The cosine similarity between the two vectors is still 0. Clearly, the direct
mapping of personality traits to vector components is lost (as can be seen in
the second vector).

Obviously, this is something that you generally do not want to do for
personality vectors. However, there is nothing in the word2vec objectives that
would prefer a vector space with meaningful dimensions. E.g. take the skip-
gram model, which maximizes the log-likelihood of the probability of a context
word f, cooccuring with a context word c. Shortened: p(1|w_f,w_c) =
𝜎(w_f·w_c). So, the objective in vanilla word2vec prefers vector spaces that
maximize the inner product of words that co-occur and minimize the inner
product of words that do not co-occur. Consequently, if we have an optimal
parametrization of W and C (the word and context matrices), any rotation of
the vector space is also an optimal solution.
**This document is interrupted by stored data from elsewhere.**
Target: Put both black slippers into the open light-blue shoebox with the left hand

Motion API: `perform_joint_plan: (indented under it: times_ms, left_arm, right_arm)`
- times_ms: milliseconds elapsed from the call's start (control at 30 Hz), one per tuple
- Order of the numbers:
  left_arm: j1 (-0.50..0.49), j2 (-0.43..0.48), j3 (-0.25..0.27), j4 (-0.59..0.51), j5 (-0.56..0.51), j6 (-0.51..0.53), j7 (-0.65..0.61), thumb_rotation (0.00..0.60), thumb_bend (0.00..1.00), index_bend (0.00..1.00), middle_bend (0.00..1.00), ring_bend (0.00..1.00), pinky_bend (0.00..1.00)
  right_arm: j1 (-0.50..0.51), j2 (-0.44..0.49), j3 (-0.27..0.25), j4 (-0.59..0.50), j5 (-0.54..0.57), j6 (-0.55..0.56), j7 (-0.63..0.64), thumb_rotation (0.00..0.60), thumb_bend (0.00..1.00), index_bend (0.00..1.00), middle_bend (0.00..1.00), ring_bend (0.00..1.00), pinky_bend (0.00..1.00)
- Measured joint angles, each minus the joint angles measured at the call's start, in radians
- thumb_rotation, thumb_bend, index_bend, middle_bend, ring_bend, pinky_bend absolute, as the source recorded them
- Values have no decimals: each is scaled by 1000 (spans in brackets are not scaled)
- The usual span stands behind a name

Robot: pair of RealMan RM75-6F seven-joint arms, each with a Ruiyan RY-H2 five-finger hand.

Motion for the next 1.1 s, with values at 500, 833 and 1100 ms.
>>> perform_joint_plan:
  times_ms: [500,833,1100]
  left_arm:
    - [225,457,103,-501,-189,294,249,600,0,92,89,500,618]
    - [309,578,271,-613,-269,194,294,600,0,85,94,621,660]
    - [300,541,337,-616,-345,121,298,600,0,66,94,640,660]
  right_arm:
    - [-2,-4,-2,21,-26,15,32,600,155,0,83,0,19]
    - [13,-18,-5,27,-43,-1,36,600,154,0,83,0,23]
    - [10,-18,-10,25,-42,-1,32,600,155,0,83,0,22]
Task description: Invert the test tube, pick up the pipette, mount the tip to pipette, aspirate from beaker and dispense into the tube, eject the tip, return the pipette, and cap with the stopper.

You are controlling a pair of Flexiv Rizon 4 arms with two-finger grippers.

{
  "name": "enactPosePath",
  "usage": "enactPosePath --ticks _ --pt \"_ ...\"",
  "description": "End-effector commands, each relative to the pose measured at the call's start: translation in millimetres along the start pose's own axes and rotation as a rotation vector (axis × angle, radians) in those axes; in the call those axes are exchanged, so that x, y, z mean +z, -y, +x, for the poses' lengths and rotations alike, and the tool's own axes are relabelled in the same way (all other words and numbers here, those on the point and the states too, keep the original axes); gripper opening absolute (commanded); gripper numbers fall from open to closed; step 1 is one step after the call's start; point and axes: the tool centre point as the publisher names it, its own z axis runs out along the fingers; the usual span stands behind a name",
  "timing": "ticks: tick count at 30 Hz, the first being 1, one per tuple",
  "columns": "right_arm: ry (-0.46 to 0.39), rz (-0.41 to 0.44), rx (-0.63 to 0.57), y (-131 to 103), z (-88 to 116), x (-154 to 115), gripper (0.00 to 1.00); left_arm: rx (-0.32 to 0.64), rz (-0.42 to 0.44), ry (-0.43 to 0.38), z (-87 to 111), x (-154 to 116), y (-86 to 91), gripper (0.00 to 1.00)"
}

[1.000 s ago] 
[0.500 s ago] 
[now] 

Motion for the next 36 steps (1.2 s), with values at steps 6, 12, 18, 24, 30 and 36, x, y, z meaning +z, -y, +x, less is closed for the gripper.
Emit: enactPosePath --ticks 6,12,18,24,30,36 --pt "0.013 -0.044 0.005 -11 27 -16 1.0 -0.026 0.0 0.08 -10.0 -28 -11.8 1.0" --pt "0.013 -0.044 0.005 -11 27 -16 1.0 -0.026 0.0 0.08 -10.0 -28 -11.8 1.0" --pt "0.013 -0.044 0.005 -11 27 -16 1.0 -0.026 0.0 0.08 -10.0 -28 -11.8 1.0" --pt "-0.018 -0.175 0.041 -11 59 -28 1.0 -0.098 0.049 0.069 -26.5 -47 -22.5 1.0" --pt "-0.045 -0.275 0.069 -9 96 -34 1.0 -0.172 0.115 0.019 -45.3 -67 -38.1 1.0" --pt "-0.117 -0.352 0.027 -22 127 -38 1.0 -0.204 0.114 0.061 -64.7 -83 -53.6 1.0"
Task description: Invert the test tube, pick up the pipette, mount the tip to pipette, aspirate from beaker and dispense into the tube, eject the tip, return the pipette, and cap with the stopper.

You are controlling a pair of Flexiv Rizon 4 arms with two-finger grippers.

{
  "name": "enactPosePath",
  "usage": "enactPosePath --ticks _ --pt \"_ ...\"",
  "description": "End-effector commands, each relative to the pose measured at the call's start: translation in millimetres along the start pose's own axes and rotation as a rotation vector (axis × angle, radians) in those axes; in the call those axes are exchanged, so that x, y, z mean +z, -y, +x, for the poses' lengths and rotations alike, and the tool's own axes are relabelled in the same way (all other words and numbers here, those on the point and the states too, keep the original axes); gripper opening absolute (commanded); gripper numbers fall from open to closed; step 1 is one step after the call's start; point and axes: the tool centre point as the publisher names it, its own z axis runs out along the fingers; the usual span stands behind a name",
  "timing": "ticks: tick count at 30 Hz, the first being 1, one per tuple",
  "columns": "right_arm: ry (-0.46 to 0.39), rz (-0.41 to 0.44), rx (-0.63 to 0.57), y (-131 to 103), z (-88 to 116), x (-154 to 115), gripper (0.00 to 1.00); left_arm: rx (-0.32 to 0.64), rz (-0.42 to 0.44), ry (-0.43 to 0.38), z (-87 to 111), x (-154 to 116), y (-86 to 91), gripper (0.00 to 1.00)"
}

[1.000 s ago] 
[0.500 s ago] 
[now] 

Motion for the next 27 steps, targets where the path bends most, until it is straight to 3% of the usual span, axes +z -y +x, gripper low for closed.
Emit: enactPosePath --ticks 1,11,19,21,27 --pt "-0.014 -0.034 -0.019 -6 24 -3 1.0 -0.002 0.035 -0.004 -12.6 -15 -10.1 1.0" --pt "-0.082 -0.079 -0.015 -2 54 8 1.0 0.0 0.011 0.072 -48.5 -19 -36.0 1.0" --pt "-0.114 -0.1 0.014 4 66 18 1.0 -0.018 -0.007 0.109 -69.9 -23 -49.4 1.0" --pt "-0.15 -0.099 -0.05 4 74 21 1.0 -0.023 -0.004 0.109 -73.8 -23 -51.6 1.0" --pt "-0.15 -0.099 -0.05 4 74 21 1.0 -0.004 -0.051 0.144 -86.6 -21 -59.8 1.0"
Which rotation you actually get
is dependent on accidental factors, such as the initial (typically randomized)
parameters.

Of course, it is possible to rotate the vector space such that dimensions
become meaningful (see e.g. [1]), but with word2vec's default objective
meaningful dimensions are purely accidental, and the meaning of vectors is
defined in their relation to other vectors / their neighborhood.

[1]
[https://www.aclweb.org/anthology/D17-1041](https://www.aclweb.org/anthology/D17-1041)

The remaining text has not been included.